Four Twenty Seven, Inc.
- Industry: Climate risk data firm
- Genre: Data
- Founded: October 2012; 13 years ago
- Founder: Emilie Mazzacurati
- Defunct: 2020
- Headquarters: Berkeley, California, United States
- Key people: Emilie Mazzacurati, Founder and CEO Colin Shaw, COO Frank Freitas CDO
- Website: 427mt.com

= Four Twenty Seven =

US Climate Change organization

Four Twenty Seven, Inc. (427) was a California-based data research, analysis and advisory firm that measured the physical and societal risks of climate change. The company was headquartered in Berkeley.

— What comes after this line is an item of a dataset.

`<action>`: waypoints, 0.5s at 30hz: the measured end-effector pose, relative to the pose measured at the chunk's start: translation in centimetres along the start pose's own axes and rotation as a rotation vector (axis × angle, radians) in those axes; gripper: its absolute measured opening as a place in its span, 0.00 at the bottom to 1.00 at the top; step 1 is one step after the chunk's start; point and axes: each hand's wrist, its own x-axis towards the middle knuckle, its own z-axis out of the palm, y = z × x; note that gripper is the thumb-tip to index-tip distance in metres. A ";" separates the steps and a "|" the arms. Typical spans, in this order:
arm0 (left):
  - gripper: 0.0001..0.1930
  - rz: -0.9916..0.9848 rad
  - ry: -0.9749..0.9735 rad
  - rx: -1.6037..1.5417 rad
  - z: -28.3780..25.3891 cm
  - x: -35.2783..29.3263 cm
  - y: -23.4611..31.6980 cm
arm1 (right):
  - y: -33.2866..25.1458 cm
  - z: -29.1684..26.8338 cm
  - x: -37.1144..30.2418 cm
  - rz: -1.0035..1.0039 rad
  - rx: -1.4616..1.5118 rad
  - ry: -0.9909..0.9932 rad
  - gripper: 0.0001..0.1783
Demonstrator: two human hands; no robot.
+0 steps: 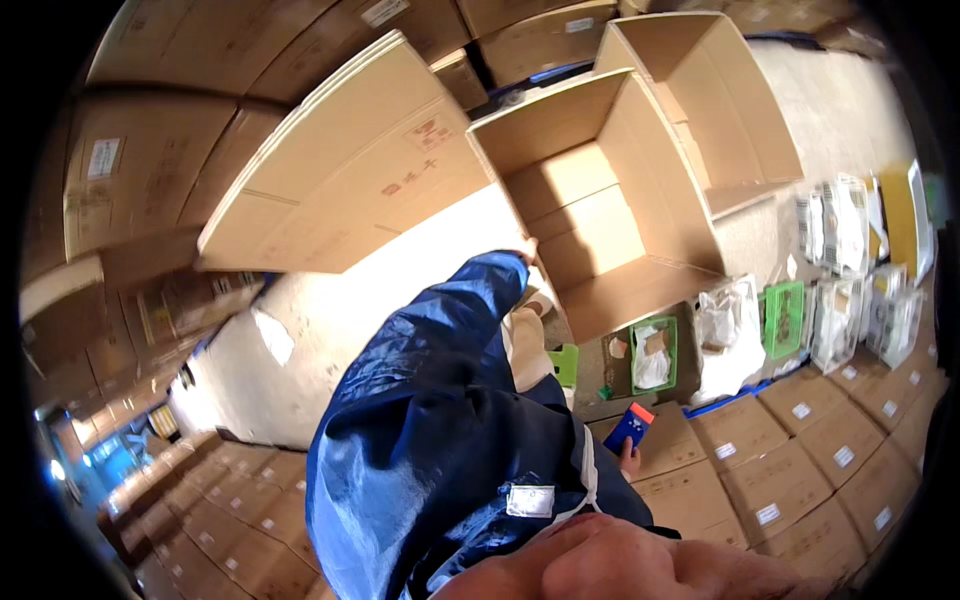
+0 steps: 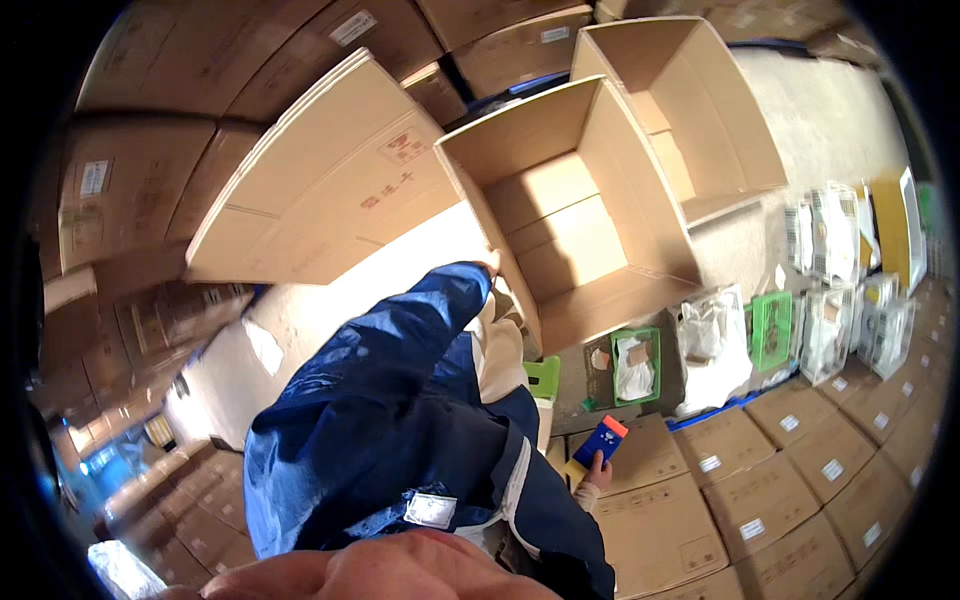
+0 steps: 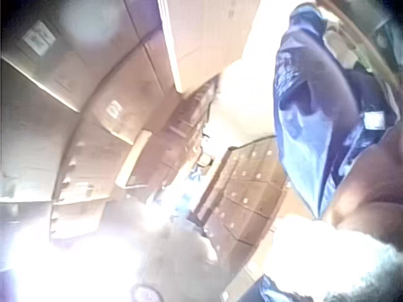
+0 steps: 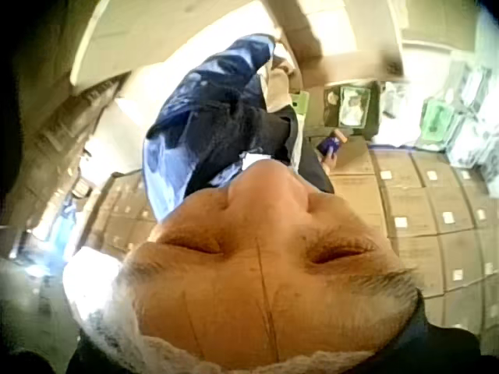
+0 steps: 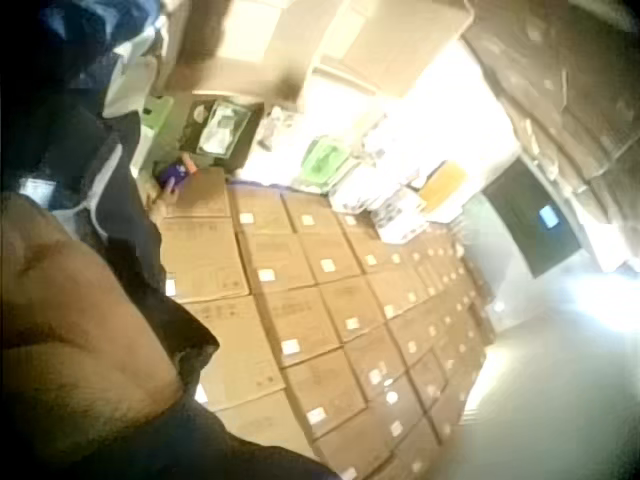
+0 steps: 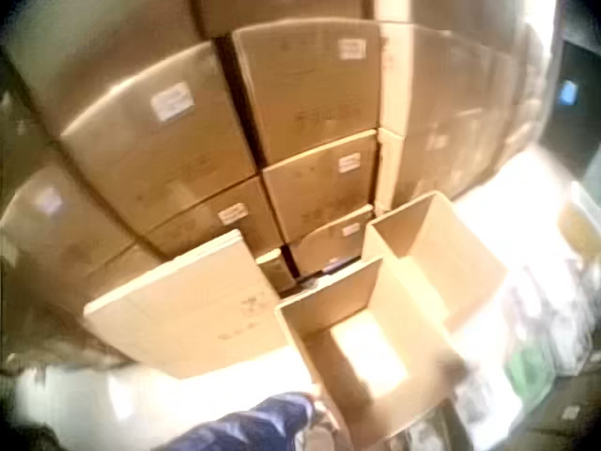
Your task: The person assembles flat cardboard sheets into boxes by folding the flaps and securing them with a handheld tape dispenser. The person repeatedly picks up a flat sheet, folds it into a box shape, and applies tape to the seams.
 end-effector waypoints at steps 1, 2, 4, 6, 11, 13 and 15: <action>0.18 -0.010 0.007 -0.051 -1.1 0.3 3.1 | -0.3 0.0 0.0 0.011 -0.023 0.030 0.26; 0.17 -0.012 -0.132 -0.042 -2.6 -0.3 6.0 | -0.7 -0.2 0.3 0.009 0.029 0.000 0.25; 0.16 -0.031 -0.247 -0.086 -6.2 -1.2 8.5 | -1.6 0.1 1.4 -0.002 0.131 -0.110 0.24; 0.16 0.100 0.000 0.061 -5.9 -0.7 5.5 | -4.6 1.6 2.1 -0.034 -0.022 -0.171 0.23; 0.22 0.088 -0.046 -0.057 -5.0 0.8 5.7 | -9.4 2.2 0.7 -0.056 -0.195 -0.260 0.21; 0.25 0.124 -0.056 -0.206 -6.5 2.5 6.0 | -6.4 2.9 2.4 -0.120 -0.071 -0.240 0.20; 0.29 0.312 0.176 -0.278 -10.7 6.1 2.7 | -4.8 4.0 4.7 -0.151 -0.106 -0.352 0.20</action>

In 2019, Moody's Corporation purchased a majority share in Four Twenty Seven. The firm officially became a part of Moody's ESG Solutions Group in 2020, after which the "Four Twenty Seven" brand name was officially retired.

== Background ==
In October 2012, Emilie Mazzacurati established Four Twenty Seven, Inc. in the wake of Hurricane Sandy. Mazzacurati realized that "with the right tools and guidance" including "science-driven risk analytics", business could play a "critical role" in "building resistance" to the hazards caused by climate change. Hurricane Sandy had "demonstrated that the lack of planning for climate impacts could bring even the most powerful financial institutions to their knees". By 2019, Mazzacurati was the chief executive officer (CEO).

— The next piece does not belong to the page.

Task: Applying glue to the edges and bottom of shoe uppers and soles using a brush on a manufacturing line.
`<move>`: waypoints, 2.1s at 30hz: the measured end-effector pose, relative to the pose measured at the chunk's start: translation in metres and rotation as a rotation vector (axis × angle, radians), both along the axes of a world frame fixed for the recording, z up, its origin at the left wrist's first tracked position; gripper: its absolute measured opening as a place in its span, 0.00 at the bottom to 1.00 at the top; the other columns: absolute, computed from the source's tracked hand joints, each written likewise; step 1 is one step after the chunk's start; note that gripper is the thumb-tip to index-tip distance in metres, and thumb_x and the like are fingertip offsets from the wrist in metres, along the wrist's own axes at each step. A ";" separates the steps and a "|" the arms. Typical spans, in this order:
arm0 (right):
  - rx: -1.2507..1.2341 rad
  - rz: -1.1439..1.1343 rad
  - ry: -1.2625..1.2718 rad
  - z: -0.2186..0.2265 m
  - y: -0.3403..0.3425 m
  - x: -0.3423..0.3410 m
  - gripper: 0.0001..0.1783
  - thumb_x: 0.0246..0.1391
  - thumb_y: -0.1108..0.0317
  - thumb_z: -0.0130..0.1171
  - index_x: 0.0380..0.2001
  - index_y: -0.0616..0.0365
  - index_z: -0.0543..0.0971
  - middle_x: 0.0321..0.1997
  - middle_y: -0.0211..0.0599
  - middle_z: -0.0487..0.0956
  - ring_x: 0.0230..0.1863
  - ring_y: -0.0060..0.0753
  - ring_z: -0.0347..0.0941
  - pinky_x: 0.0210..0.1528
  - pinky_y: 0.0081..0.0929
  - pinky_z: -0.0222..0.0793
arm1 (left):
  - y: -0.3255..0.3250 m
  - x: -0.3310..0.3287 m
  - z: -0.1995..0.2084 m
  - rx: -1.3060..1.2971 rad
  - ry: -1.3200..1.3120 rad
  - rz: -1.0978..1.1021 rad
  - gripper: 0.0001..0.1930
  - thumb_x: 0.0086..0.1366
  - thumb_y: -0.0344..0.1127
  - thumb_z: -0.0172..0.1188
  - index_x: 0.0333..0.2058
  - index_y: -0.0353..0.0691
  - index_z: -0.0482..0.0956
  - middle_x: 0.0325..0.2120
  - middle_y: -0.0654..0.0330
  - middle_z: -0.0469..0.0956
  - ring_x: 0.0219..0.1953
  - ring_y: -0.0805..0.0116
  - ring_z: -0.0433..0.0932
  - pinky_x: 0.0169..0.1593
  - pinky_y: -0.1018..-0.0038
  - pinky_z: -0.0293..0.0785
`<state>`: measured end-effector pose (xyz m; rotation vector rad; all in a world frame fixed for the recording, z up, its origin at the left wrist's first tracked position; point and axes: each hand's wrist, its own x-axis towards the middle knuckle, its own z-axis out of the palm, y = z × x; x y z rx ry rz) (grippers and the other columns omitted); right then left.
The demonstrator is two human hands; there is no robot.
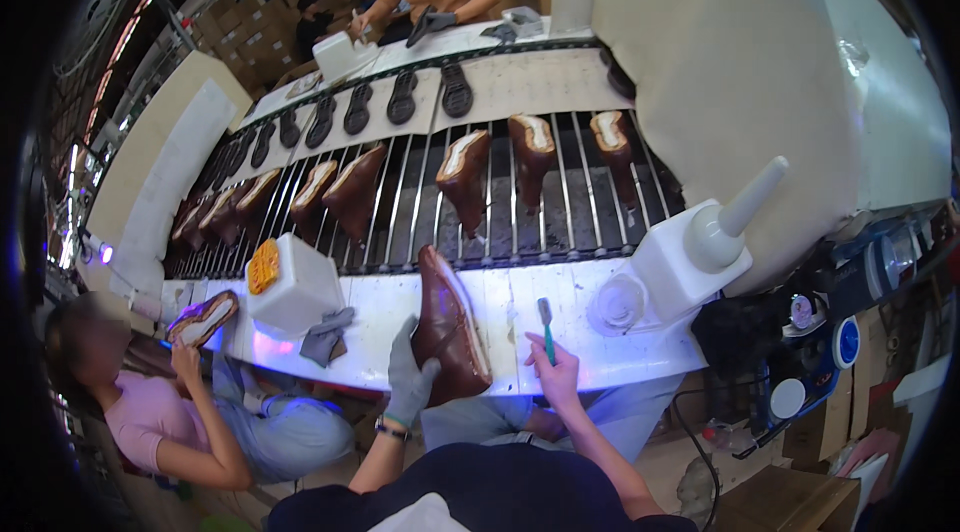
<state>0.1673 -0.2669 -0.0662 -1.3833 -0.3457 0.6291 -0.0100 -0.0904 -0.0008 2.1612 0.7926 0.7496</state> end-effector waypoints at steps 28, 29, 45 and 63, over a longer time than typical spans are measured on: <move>0.004 0.022 0.001 0.005 -0.001 0.000 0.14 0.64 0.71 0.53 0.49 0.66 0.80 0.22 0.28 0.77 0.18 0.11 0.60 0.20 0.12 0.54 | 0.027 -0.031 0.021 0.052 0.082 0.342 0.33 0.53 0.42 0.71 0.57 0.39 0.71 0.39 0.45 0.82 0.41 0.49 0.82 0.43 0.63 0.78; 0.002 0.026 -0.020 0.005 0.000 0.001 0.14 0.64 0.70 0.53 0.48 0.66 0.80 0.22 0.27 0.76 0.18 0.11 0.60 0.20 0.13 0.54 | 0.030 -0.032 0.020 -0.012 0.062 0.369 0.31 0.53 0.41 0.71 0.55 0.38 0.73 0.38 0.46 0.82 0.40 0.50 0.83 0.42 0.63 0.78; -0.060 0.037 -0.033 0.008 0.003 0.001 0.13 0.65 0.72 0.53 0.48 0.65 0.80 0.22 0.27 0.76 0.18 0.11 0.61 0.21 0.14 0.56 | 0.154 0.053 0.021 -0.058 -0.597 0.552 0.24 0.57 0.43 0.69 0.45 0.30 0.78 0.35 0.52 0.83 0.38 0.66 0.81 0.43 0.68 0.74; -0.142 -0.001 -0.036 0.013 0.007 -0.003 0.12 0.65 0.72 0.52 0.47 0.65 0.80 0.22 0.27 0.75 0.18 0.11 0.60 0.21 0.14 0.54 | 0.292 0.146 -0.085 -0.278 -0.443 0.435 0.23 0.51 0.43 0.73 0.34 0.28 0.78 0.29 0.49 0.82 0.32 0.56 0.81 0.40 0.64 0.74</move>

Mazzacurati chose the name "Four Twenty Seven" after the CARB's then-goal of lowering annual greenhouse-gas emissions to the equivalent of 427 metric tons of carbon dioxide by 2020.

== Services ==
Four Twenty Seven measured "the physical risks of climate change" including hazards such as "extreme rainfall, hurricanes, heat stress and sea level rise." The data tracked climate impact on 2,000 companies and 196 countries worldwide, including 761 cities and more than 3,000 counties in the United States.

== Acquisition ==
On July 24, 2019, Moody's announced that they had acquired a controlling share in Four Twenty Seven, adding that the investment "solidifies [Moody's] commitment to promoting transparent and globally consistent standards for evaluating environmental, social, and governance risks and opportunities." A July 25, 2019 article in The New York Times said that this acquisition was the "latest indication that global warming can threaten the creditworthiness of governments and companies" globally. Environmental Finance said that Moody's controlling share of Four Twenty Seven was part of "the wave of consolidation in the environmental, social and governance (ESG) sector".

After the acquisition, Mazzacurati assumed the role of Global Head of Climate Solutions at Moody's ESG Solutions.